_WHAT YOU WILL DO_
The lines below that include the word "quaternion" are to be reported.

_DATA FOR THIS EXERCISE_

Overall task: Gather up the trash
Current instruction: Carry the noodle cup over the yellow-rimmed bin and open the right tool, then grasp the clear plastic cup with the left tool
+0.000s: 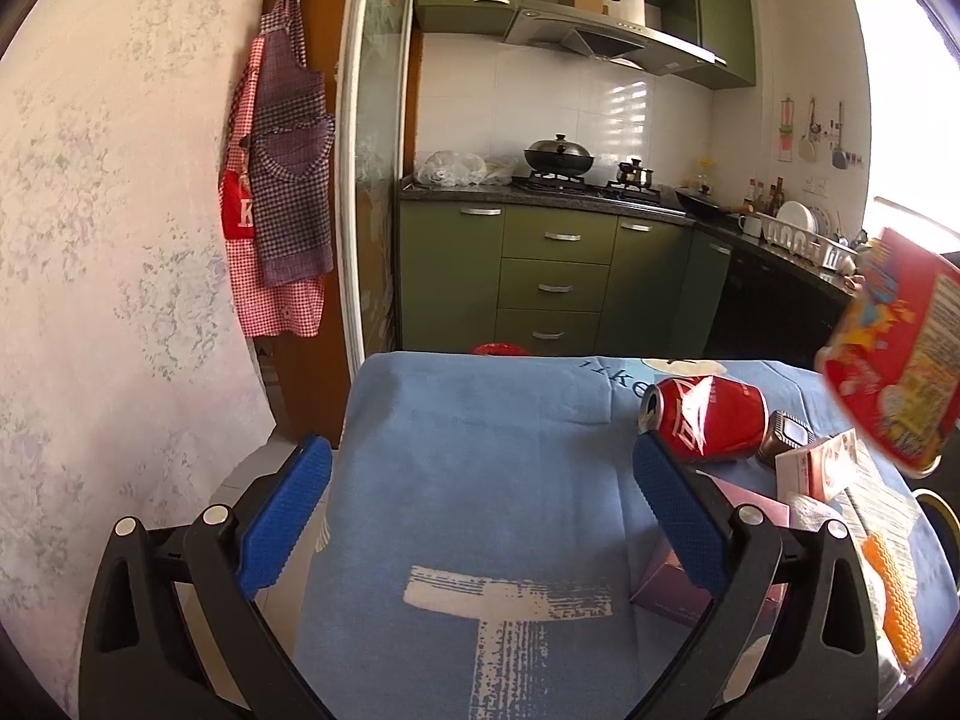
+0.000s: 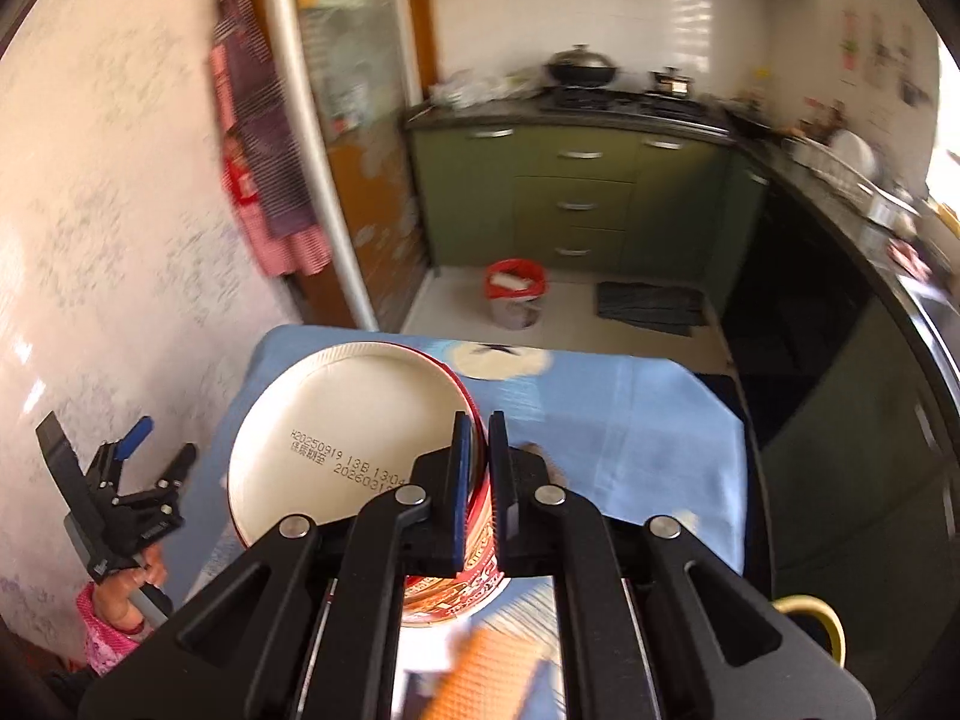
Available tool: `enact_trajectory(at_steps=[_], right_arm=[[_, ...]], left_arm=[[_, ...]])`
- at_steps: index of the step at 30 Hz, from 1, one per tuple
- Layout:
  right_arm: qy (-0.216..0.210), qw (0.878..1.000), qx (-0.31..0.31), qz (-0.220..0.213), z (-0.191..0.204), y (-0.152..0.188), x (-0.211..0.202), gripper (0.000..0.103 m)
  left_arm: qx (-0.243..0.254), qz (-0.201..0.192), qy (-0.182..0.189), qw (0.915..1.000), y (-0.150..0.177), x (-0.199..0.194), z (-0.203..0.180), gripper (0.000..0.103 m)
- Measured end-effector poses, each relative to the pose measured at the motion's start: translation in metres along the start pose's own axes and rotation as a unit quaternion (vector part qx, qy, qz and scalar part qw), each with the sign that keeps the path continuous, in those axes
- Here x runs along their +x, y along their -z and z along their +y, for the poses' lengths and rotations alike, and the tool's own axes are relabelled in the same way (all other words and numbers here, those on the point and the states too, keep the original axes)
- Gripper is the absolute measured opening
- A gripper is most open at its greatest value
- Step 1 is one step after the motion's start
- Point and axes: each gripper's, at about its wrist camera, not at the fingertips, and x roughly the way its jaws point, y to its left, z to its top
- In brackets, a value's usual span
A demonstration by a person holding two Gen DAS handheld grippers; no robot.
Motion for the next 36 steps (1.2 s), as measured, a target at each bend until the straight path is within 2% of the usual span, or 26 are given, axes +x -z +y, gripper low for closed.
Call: enact_trajectory(at_steps=[4, 9, 12, 16, 20, 22, 31, 36], right_arm=[[0.078, 0.992, 0.100, -0.014, -0.095, 0.057, -0.036, 0.006], [0.183, 0.959, 0.217, -0.005, -0.199, 0.142, -0.058, 0.007], [0.217, 0.938, 0.271, 0.011, -0.245, 0.182, -0.049, 0.007], [0.236, 0.922, 0.305, 0.034, -0.285, 0.217, -0.019, 0.007], [0.235, 0.917, 0.319, 0.054, -0.307, 0.233, 0.012, 0.008], [0.227, 0.916, 0.329, 0.047, -0.312, 0.236, 0.018, 0.009], [0.203, 0.928, 0.312, 0.014, -0.293, 0.243, -0.003, 0.021], [0.183, 0.935, 0.303, 0.000, -0.275, 0.244, -0.015, 0.023]], left_arm=[[0.006, -0.001, 0.006, 1.0000, 0.001, 0.000, -0.006, 0.099], [0.015, 0.006, 0.010, 0.9998, 0.003, 0.004, -0.013, 0.099], [0.017, 0.010, 0.018, 0.9997, 0.004, 0.006, -0.019, 0.099], [0.029, 0.006, 0.018, 0.9994, 0.003, 0.004, -0.029, 0.099], [0.035, 0.002, 0.025, 0.9991, 0.001, -0.003, -0.039, 0.099], [0.038, 0.004, 0.030, 0.9988, 0.000, -0.006, -0.044, 0.099], [0.061, 0.003, 0.070, 0.9957, -0.002, -0.038, -0.069, 0.099], [0.076, 0.004, 0.101, 0.9920, 0.001, -0.067, -0.077, 0.099]])
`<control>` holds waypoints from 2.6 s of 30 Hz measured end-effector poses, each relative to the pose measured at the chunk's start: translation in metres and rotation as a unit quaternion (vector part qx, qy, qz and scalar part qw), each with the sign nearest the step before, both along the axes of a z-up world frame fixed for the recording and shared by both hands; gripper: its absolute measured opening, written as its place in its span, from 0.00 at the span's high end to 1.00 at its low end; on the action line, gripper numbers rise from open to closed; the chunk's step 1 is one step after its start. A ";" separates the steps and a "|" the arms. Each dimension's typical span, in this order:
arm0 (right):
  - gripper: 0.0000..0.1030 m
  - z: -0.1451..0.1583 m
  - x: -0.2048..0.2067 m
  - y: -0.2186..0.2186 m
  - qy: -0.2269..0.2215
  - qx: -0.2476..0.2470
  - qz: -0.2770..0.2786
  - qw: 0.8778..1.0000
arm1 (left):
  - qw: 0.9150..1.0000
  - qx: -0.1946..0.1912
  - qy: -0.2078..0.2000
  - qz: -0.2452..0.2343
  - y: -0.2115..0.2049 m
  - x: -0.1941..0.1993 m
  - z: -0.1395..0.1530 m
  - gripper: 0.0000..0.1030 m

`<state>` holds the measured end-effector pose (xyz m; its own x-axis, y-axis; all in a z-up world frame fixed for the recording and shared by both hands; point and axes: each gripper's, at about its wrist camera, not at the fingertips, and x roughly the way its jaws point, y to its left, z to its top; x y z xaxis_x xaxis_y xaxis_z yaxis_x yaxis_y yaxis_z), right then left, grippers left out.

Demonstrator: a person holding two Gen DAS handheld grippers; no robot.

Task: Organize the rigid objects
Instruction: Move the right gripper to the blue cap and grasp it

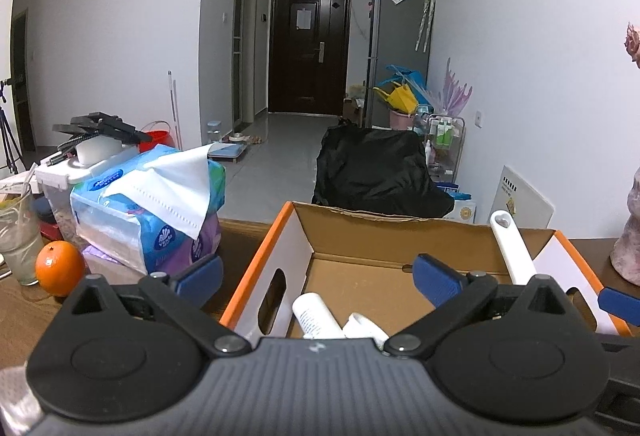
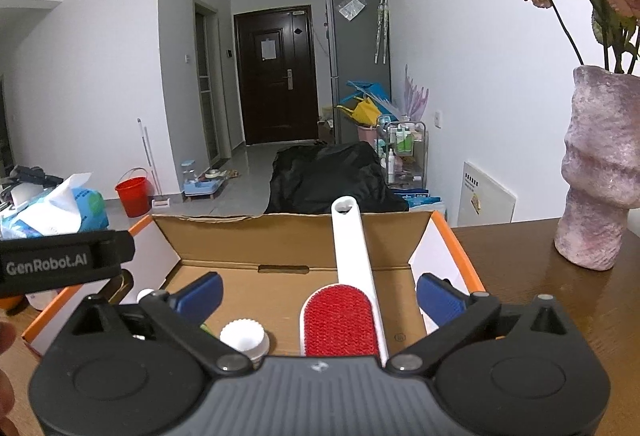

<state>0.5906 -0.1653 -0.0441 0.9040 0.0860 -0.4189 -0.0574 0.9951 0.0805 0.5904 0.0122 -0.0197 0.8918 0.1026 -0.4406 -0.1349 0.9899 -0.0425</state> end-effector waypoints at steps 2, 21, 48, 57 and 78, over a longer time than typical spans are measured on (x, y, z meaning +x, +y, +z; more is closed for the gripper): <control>0.00 0.001 0.000 0.000 -0.001 0.000 0.001 1.000 | 1.000 -0.003 0.000 0.001 0.001 -0.001 0.001 0.00; 0.00 0.020 -0.037 -0.012 -0.011 0.000 -0.004 1.000 | 1.000 -0.009 -0.009 -0.005 0.001 -0.042 0.022 0.00; 0.00 0.028 -0.149 -0.054 -0.037 -0.026 -0.007 0.999 | 1.000 0.003 -0.013 0.000 0.027 -0.142 0.019 0.00; 0.00 0.014 -0.179 -0.074 -0.020 -0.033 -0.023 0.999 | 1.000 0.007 -0.003 0.011 0.041 -0.174 0.009 0.00; 0.00 -0.033 -0.226 -0.129 0.053 -0.044 -0.072 0.995 | 0.999 0.009 0.018 0.034 0.058 -0.233 -0.013 0.00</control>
<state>0.3649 -0.2940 -0.0768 0.8541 -0.0819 -0.5136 0.0903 0.9959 -0.0086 0.3571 0.0701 -0.0327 0.8664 0.1707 -0.4693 -0.2028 0.9790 -0.0184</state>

_COMPLETED TASK_
- Measured end-effector poses, each relative to the pose measured at the motion's start: translation in metres along the start pose's own axes and rotation as a unit quaternion (vector part qx, qy, qz and scalar part qw), each with the sign that keeps the path continuous, in those axes
`<control>` holds waypoints from 2.6 s of 30 Hz measured end-effector poses, each relative to the pose measured at the chunk's start: translation in metres and rotation as a unit quaternion (vector part qx, qy, qz and scalar part qw), each with the sign nearest the step before, both along the axes of a z-up world frame fixed for the recording and shared by both hands; gripper: its absolute measured opening, written as its place in its span, from 0.00 at the span's high end to 1.00 at its low end; on the action line, gripper numbers rise from open to closed; the chunk's step 1 is one step after its start. A ";" separates the steps and a "|" the arms. Each dimension's typical span, in this order:

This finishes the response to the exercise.